ファンマーケティングの現状と課題
大日本印刷株式会社(DNP)が実施した調査によると、ファンマーケティングを行うBtoC企業の担当者たちは、顧客のニーズを把握しているにもかかわらず、それを施策化するハードルが高いと感じていることが分かりました。このレポートでは、ファンマーケティングの実態、及びそれに伴う課題について詳細にご紹介します。
1. 調査の概要
本調査は2026年2月17日から18日までの2日間にわたり、インターネットを通じて行われ、1,017人のBtoC企業のマーケティング担当者が調査に参加しました。この調査は「BtoC企業マーケティング担当者のファンマーケティングの実態と課題」というテーマで行われ、データ活用の実態から施策化の課題まで、幅広く調査が行われました。
2. ファンマーケティングの目的
調査結果によると、ファンマーケティングの主な目的は『ブランドロイヤリティの向上』が55.8%を占め、次いで『既存顧客のLTV最大化』が54.0%、そして『競合他社との差別化』が41.4%と、既存顧客との関係性構築を重視していることが分かりました。
3. 実施施策の内容
ファンマーケティングを実施する中で、特に多く取り入れられている施策には、『ポイントやインセンティブ制度の導入』や『限定コンテンツの配信』、さらには『SNSでの継続的な発信』が上がりました。
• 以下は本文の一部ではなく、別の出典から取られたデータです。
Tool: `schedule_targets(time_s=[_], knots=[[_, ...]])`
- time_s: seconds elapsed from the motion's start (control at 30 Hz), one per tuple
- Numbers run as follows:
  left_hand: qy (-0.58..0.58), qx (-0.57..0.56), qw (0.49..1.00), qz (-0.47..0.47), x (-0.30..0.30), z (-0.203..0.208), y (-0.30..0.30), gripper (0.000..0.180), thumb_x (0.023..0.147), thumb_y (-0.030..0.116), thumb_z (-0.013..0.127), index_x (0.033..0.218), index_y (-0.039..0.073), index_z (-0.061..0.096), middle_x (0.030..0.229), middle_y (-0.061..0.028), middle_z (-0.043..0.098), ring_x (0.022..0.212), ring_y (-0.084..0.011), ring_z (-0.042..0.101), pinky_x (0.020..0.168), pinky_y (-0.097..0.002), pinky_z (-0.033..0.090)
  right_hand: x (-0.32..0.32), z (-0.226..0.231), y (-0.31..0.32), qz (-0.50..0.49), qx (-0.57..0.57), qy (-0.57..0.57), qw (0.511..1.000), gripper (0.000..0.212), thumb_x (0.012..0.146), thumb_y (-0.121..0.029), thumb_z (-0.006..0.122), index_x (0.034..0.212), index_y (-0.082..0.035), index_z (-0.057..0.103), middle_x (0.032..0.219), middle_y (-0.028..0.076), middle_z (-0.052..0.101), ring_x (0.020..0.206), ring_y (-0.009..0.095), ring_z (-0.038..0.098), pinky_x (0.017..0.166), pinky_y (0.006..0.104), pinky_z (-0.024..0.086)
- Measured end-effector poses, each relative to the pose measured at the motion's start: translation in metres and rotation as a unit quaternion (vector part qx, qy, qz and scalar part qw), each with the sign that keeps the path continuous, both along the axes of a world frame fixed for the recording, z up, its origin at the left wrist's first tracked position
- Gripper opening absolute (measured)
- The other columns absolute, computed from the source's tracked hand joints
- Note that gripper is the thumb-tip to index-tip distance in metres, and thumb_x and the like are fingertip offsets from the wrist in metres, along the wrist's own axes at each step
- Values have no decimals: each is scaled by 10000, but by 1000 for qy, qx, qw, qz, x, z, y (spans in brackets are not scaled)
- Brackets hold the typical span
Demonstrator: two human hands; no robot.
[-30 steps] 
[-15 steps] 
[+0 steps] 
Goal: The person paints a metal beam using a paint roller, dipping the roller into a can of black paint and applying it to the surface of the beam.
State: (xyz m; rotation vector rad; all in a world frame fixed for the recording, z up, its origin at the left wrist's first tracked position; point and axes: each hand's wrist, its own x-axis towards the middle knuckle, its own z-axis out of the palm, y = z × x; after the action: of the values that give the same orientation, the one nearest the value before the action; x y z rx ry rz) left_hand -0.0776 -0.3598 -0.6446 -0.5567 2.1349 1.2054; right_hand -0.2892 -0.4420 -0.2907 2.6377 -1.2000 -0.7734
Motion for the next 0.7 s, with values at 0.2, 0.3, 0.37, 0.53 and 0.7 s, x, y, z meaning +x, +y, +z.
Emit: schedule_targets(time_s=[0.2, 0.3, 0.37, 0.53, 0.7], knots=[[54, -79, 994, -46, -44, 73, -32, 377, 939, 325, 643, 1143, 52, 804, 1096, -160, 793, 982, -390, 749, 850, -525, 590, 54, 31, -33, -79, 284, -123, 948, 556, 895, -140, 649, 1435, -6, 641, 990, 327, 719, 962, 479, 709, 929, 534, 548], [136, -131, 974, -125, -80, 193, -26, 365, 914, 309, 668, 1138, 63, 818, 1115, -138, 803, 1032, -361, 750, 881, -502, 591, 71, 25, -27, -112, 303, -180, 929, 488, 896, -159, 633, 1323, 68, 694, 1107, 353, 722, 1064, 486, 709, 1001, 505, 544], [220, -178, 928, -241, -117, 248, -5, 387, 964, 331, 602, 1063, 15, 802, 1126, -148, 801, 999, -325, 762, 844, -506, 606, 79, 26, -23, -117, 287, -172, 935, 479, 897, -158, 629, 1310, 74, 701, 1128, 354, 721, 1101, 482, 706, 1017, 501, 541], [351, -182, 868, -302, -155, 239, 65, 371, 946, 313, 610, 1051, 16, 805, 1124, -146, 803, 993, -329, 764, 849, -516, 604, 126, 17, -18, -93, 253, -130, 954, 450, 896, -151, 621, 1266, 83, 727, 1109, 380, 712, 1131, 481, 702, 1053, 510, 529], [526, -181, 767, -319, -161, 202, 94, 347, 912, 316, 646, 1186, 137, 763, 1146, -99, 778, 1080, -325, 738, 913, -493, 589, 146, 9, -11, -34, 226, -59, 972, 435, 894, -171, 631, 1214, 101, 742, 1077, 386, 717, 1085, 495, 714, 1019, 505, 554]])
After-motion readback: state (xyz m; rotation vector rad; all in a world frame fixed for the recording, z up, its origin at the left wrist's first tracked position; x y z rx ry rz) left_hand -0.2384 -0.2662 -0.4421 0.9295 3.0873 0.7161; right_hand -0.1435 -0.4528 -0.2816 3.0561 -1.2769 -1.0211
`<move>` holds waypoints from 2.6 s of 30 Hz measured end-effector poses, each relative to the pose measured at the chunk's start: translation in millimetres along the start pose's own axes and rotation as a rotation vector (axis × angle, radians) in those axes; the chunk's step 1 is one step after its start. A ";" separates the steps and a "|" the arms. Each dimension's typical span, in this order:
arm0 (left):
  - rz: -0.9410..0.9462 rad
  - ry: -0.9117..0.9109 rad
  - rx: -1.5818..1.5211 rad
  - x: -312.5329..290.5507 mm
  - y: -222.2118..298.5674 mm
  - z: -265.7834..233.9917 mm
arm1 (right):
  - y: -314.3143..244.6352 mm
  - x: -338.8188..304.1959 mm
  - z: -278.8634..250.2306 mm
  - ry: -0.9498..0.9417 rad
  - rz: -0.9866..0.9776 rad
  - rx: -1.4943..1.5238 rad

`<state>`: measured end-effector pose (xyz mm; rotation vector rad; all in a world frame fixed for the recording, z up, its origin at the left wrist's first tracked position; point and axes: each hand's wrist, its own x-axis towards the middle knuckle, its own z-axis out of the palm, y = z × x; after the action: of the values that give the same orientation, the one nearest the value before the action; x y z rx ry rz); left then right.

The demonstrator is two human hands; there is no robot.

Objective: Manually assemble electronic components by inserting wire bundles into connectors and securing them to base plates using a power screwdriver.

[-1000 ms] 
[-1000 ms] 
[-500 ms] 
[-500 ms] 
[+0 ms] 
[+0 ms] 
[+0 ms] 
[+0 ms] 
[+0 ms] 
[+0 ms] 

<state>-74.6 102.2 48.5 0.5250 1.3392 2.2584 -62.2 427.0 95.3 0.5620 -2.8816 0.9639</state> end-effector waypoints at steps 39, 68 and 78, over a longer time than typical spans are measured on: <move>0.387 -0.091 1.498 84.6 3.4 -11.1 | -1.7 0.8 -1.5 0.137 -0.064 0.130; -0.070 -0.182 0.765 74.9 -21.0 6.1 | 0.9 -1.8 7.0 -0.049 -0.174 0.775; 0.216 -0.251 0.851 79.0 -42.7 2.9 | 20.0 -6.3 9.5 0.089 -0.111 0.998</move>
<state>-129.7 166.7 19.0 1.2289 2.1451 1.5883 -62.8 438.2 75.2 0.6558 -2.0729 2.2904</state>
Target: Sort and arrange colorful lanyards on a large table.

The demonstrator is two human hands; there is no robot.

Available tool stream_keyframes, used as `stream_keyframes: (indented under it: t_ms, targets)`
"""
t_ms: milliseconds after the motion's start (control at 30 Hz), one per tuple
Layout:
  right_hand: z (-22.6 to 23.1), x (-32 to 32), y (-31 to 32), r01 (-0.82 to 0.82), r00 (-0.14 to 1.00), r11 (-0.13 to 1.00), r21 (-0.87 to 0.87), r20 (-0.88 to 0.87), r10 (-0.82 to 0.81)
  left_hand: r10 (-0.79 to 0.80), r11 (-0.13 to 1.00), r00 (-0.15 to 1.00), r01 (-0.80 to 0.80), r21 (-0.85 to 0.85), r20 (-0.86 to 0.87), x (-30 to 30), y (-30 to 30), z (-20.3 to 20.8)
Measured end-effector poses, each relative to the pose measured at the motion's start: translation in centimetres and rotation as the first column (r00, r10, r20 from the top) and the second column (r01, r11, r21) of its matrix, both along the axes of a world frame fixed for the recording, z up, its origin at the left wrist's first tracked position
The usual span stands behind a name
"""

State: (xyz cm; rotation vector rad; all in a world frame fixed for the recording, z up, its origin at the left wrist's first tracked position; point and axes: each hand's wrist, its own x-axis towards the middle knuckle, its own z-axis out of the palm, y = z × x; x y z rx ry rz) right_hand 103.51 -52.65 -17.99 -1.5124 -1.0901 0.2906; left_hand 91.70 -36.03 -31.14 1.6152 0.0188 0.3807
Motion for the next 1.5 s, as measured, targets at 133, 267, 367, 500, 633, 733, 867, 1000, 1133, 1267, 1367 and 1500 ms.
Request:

これにより、企業は顧客とのエンゲージメントを高めようとしています。
4. ツールとチャネルの活用
顧客とのコミュニケーションに使用しているチャネルとしては、『自社メディア(ブログなど)』が40.9%を占めており、続いて『自社アプリ・会員サイト』が39.6%、さらには『ワークショップ・体験会』が36.2%となっています。企業は、自社メディアを通じてデータを蓄積し、ファンとの関係構築を図る意向を示しています。
5. 予算の配分
ファンマーケティングに掛ける予算については、約70%の企業が月間で50万円以下と回答しており、現実的な範囲での施策の継続的な運用が求められていると言えます。これは顧客との長期的な関係性を重視する企業の姿勢を反映しています。
6. 顧客データの重視
顧客分析において重要視されているデータは、『来店・利用頻度』が48.0%を占め、『サイト閲覧履歴』が46.8%、『購買履歴・金額』が42.6%という結果になりました。これにより、企業は顧客の行動に基づいたより具体的な理解を目指しています。
7. 施策への反映
顧客データの分析結果をもとに実施している施策としては、『セグメント別の配信』が41.3%、次いで『コンテンツの出しわけ』や『キャンペーン設計』が続き、多様な顧客ニーズに対応しようとする姿勢が見て取れます。
8. 顧客ニーズの把握と課題
調査では、顧客ニーズの把握に関する質問に、40.1%が『明確に把握できているが、施策には反映できていない』と回答しました。このように、データ分析が進んでいるにも関わらず、それを施策に反映することが難しいという「施策化の壁」が存在しています。
9. 必要な支援・機能
企業がファンマーケティングの運用において求める支援・機能の中で最も多かったのは『ユーザー分析・インサイト抽出』の44.6%で、施策提案や改善の伴走支援が続きます。このことから、企業が求めるのは単なるツール導入ではなく、全体を通じた伴走型の支援だと言えるでしょう。
10. まとめ
今回の調査によって、BtoC企業のファンマーケティングが確実に進展している一方で、その効果を十分に引き出すことが難しい状況が明らかになりました。特に、分析結果を具体的な施策に落とし込む力が求められており、専門的な支援体制の構築が急務です。ファンマーケティングを効果的に推進するためには、分析結果を次の施策に結びつけるための仕組みが必要とされます。